If any franchise warranted rebooting, it was this one. Yet First Class fails in much the same way as its predecessors did (or should that be ‘sequels’, considering this one is a prequel?). Although the cast is excellent, and there are a number of nifty hero moments sorely lacking in the other features, the script feels slapdash and the direction shoddy. I had hoped Vaughn would breathe some life into this comic adaptation, as he did in the first half of the joyfully anarchic Kick-Ass. Instead, he falls back on the bad habits he picked up in the second half of that film, where he forgot he was making a razor sharp satire and spoof of cheesy, self-righteous comic book movies, and just made a cheesy, self-righteous comic book movie.
The year is 1962. Charles Xavier (James McAvoy) is a laddish genius who can woo ladies and guzzle down a beer bong with equal aplomb. He’s also a telekinetic mutant, and has offered sanctuary to the blue-skinned shape shifter Raven (Jennifer Lawrence), promising her a better life by teaching her to look “normal” and helping her hide in plain sight. Although he’s not quite a self-hating mutant, he does have a soft spot for simple-minded humans. That’s more than can be said for Erik Lehnsherr (Michael Fassbender), a Holocaust survivor on the hunt for the Nazi/ageless mutant Sebastian Shaw (Kevin Bacon) responsible for killing his mother and teaching him to harness his magnetic abilities (and I’m not just talking about the way he wears a turtleneck sweater – hi yo!). When Charles, Erik and Raven’s powers are noticed by the CIA, they are recruited to seek out more of “their kind” to bring an end to Shaw, who’s trying to start World War 3 by orchestrating the Cuban Missile Crisis.
Although the picture takes place in the shadow of those infamous thirteen days, there is no sense of impending doom, or even a ticking clock to keep the stakes high.

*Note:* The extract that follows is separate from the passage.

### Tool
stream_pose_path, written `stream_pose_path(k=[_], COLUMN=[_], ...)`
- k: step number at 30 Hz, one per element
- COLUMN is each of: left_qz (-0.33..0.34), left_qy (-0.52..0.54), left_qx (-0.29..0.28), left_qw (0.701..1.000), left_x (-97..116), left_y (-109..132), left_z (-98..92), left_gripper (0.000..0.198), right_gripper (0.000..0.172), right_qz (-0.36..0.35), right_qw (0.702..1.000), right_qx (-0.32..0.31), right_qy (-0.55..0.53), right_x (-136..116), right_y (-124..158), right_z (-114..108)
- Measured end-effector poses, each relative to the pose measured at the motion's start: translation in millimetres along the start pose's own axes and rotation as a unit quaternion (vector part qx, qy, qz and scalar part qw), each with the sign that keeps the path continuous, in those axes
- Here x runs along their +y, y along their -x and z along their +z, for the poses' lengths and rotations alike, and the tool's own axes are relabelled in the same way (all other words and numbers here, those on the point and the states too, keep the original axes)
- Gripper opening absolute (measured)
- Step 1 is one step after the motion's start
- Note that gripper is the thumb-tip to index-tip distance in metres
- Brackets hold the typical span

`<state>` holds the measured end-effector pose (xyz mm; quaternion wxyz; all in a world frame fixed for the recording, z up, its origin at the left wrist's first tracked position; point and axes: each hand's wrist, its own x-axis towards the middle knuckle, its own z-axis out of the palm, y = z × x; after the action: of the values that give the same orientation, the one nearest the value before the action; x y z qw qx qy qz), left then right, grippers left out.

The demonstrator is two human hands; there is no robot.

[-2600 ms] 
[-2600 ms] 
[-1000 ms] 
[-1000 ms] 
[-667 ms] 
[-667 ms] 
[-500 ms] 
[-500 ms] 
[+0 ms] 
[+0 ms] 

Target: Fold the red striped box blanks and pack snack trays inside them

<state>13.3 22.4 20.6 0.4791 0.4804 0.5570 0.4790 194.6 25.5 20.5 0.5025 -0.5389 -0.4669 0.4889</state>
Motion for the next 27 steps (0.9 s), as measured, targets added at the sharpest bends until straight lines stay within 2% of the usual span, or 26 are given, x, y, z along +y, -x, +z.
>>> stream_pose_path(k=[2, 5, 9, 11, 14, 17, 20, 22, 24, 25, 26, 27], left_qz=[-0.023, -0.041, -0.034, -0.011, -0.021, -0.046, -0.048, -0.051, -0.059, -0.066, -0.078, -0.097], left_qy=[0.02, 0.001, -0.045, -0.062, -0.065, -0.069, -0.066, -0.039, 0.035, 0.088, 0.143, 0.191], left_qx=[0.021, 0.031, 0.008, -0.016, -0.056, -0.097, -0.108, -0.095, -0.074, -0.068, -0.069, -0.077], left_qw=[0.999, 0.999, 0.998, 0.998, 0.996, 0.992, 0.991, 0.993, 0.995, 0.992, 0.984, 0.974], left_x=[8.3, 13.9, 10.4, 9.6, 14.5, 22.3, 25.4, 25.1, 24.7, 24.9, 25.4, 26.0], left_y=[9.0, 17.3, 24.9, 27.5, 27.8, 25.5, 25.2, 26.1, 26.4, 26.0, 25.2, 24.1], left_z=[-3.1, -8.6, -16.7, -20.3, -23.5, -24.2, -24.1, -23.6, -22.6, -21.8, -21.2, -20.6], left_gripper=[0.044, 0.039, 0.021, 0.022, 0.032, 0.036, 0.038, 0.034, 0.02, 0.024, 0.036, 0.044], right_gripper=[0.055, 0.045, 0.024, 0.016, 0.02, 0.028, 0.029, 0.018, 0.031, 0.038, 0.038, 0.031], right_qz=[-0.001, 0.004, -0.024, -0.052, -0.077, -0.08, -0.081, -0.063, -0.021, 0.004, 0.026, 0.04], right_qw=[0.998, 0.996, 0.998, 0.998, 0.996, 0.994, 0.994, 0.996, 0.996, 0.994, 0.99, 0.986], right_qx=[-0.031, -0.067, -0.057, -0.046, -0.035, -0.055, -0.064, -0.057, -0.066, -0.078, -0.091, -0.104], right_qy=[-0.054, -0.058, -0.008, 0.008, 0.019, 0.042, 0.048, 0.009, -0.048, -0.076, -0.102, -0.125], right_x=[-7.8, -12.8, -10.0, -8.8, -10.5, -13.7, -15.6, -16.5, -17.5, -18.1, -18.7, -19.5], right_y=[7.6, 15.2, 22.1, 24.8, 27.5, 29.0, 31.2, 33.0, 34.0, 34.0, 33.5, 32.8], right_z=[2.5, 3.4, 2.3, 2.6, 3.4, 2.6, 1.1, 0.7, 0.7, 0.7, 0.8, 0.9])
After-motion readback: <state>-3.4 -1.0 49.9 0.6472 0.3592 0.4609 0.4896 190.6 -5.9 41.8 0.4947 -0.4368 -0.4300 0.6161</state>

This is not the intriguing alternate version of events I had hoped to see; there are no stimulating ‘what if?’ scenarios to ponder like there was in Watchmen. Vaughn and co-writer Jane Goldman (working on a script by Ashley Edward Miller and Zack Stentz) don’t even take advantage of the civil rights movement of the time. The plight of the X-Men has always been paralleled with that of the LGBT community, and although the ‘coming out of the closet’ analogies remain (“mutant and proud”, as they clumsily remind one another) it comes across without any of the poignancy seen in Singer’s first two pictures. Frankly, this film only feels like it takes place in the sixties because of all the cleavage being revealed by the female cast members.

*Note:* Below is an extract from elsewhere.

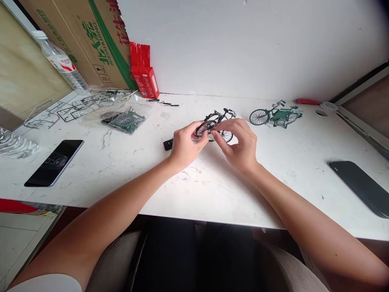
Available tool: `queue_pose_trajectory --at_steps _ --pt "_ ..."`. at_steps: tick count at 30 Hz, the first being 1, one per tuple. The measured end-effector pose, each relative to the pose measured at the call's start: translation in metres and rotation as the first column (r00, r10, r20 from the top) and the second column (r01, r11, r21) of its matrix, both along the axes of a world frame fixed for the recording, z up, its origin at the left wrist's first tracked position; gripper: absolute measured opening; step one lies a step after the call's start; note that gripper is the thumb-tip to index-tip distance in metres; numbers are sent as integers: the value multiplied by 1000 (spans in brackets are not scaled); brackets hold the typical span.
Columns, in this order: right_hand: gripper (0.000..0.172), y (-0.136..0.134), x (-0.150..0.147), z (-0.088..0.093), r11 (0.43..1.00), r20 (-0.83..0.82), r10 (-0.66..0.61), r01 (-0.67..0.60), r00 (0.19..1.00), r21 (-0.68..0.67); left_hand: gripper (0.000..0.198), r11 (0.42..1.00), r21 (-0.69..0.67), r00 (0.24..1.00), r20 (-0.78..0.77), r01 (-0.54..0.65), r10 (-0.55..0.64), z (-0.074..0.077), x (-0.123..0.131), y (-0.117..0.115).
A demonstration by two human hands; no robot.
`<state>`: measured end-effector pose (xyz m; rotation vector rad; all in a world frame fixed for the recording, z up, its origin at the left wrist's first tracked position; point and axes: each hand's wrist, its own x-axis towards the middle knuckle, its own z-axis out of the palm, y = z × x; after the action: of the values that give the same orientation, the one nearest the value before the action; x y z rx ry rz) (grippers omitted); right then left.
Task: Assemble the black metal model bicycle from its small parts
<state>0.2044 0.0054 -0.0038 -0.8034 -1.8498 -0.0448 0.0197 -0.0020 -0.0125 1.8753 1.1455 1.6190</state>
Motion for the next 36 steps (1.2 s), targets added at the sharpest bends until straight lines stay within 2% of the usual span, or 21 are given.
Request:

Don’t get me wrong; it’s not without highlights. McAvoy and Fassbender are charming foils for one another. If only Vaughn had spent more time fleshing out their relationship, instead of introducing us to countless other mutants that we won’t even get to know long enough to care about. Lawrence is great as the soon-to-be-Mystique, and gives gravitas to a character that seemed to only be included in previous films because she was naked all the time. Nicholas Hoult is also solid as Beast/Hank McCoy, even though he’s given the lion’s share of terrible lines. The villains fare worse. Kevin Bacon seems to have officially transformed into Gary Cole (which isn’t as awesome as it sounds) and the less said about January Jones (as ice queen Emma Frost) the better.
Before you call me out on it, yes, it’s true, I did indeed give Wolverine a positive review back in 2009. It was a different time! Barack Obama had just become president! We were all filled with blind hope! I recognise my wrongs now, and see many of the same issues present once again in X-Men: First Class. The action sequences feel undercooked (the best one rips off the expert opening from X2); the tension is non-existent; the tone inconsistent. Vaughn hints that he’s aiming for an ‘Adam West’s Batman’ style X-Men film, but just when he starts to have a little fun, you can practically feel him pull back, lest he get too campy or weird. Or fun. At least slashfiction fans will find a veritable treasure trove of sequences featuring Fassbender and McAvoy to inspire some saucy material. At least until the inevitable sequel rolls around. Sixth times a charm?
X-Men: First Class arrives in Australian cinemas June 2, 2011.